В пустыньке меня ожидало искушение: не пустили в гостиницу и попросили подойти попозже,так как ожидали приезда архиерея. Я несколько часов гулял на сильном морозе по лесу и очень замерз. На следующий день послужил панихиду на могилке о. Тавриона, но утешения не получил. В Москве сходил на Даниловское кладбище, служил панихиду на могиле блаж. Матронушки, но духовник не нашелся.
Перед Рождеством меня постигло еще одно испытание: перевели на новый приход. Это был мой первый перевод и переживал я его очень болезненно. Помню, что на ночной праздничной литургии я стоял справа от настоятеля, а на престоле с моей стороны было изображение Спасителя, несущего крест, и настроение у меня было как в Страстную Пятницу. Первая моя литургия на новом приходе была 7-го января, на Рождество, а 8-го отошел ко Господу о.Всеволод Шпиллер. Я не смог быть на отпевании из-за своей чреды в новом храме и пошел на литургию в Кузнецы на 40-й день. Служить, как священник из области, я не мог, но готовился причащаться. Я стоял в небольшом коридорчике, который вел от южной диаконской двери в алтарь, и молился, просил о.Всеволода послать мне духовника. Я приник к полу и горько плакал о своем духовном сиротстве, которое особенно остро чувствовалось на новом приходе, где все были мне чужие.
Очень скоро после этого меня пригласил к себе о. Владимир Воробьев и прочитал мне строчки письма о. Павла (Троицкого). Написано было примерно следующее: «Что ты гоняешь о. Аркадия, как футбольный мяч? ( о. Владимир рекомендовал мне разных духовников, но мое общение с ними не складывалось.) Прими его, исповедуй. У Агрипины Николаевны остался подрясник о. Всеволода. Пусть отдаст его о. Аркадию.» О.Владимир сказал, что кажется все подрясники о. Всеволода уже раздали, но раз о. Павел так пишет, надо поехать к Агриппине Николаевне, келейнице о.Всеволода.
Мы поехали на Сокол, на квартиру о.
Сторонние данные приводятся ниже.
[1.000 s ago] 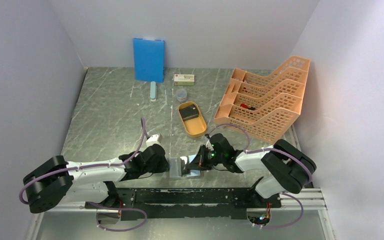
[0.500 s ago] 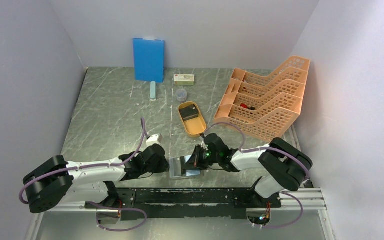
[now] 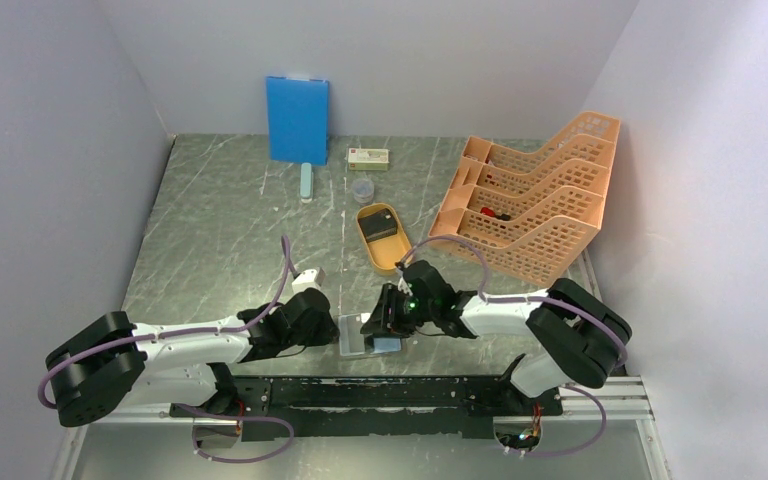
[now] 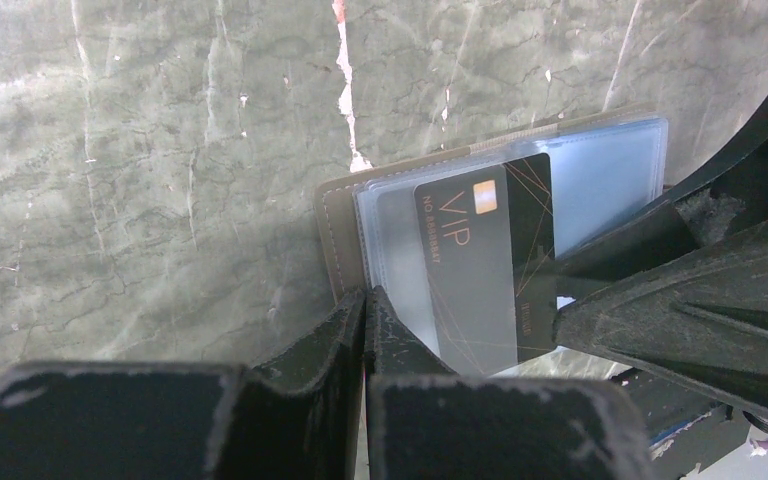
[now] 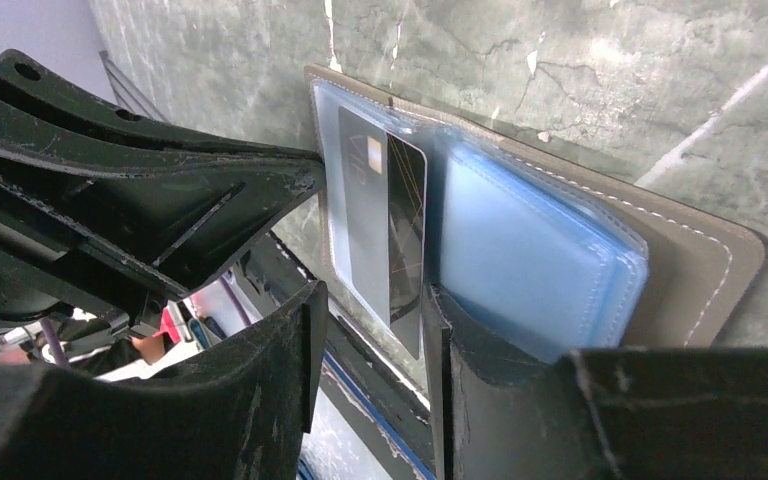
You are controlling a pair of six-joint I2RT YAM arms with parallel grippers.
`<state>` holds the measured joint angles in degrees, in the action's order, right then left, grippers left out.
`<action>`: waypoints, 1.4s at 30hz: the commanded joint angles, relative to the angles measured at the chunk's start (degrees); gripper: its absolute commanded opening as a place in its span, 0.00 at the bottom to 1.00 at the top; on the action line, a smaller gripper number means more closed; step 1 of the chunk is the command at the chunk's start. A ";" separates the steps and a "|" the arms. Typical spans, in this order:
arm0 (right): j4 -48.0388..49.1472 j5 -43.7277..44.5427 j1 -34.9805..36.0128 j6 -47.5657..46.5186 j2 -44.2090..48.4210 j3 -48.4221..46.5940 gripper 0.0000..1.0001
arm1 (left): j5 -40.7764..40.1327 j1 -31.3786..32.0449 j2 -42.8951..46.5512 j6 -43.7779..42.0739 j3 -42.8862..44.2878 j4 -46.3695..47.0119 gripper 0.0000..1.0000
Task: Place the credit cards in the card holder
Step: Insert the credit card into the card holder.
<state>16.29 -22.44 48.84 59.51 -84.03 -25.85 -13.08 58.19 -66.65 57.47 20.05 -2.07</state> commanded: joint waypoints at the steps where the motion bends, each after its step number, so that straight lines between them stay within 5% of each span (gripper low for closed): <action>1: -1.47 0.60 0.96 -2.14 -0.83 -1.92 0.43 | -0.92 -0.36 -1.98 -1.31 -2.82 -5.29 0.08; 16: -6.08 4.33 5.83 -5.83 -3.72 -7.50 0.43 | -1.18 -0.34 -0.71 -0.96 -3.44 -5.80 0.09; 23: -8.30 7.15 6.15 -6.24 -2.62 -8.02 0.45 | -2.70 -0.31 4.23 -1.48 -2.51 -9.03 0.32; 42: -12.34 12.57 6.33 -7.39 1.37 -8.29 0.46 | -8.86 -0.31 10.88 -2.82 3.52 -20.23 0.52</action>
<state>6.35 -13.41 54.78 53.08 -84.14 -33.26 -17.80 58.19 -56.53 56.34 20.32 -16.21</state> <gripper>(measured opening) 0.465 0.494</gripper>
Всеволода и о. Владимир не успел ничего сказать, как Агриппина Николаевна чуть ли не с порога стала говорить, что она знала про «какого-то о. Аркадия» и хотела его увидеть, что бы передать последний оставшийся белый полотняный подрясник о.Всеволода. Так по молитвам о. Всеволода и по благословению о. Павла я обрел духовника.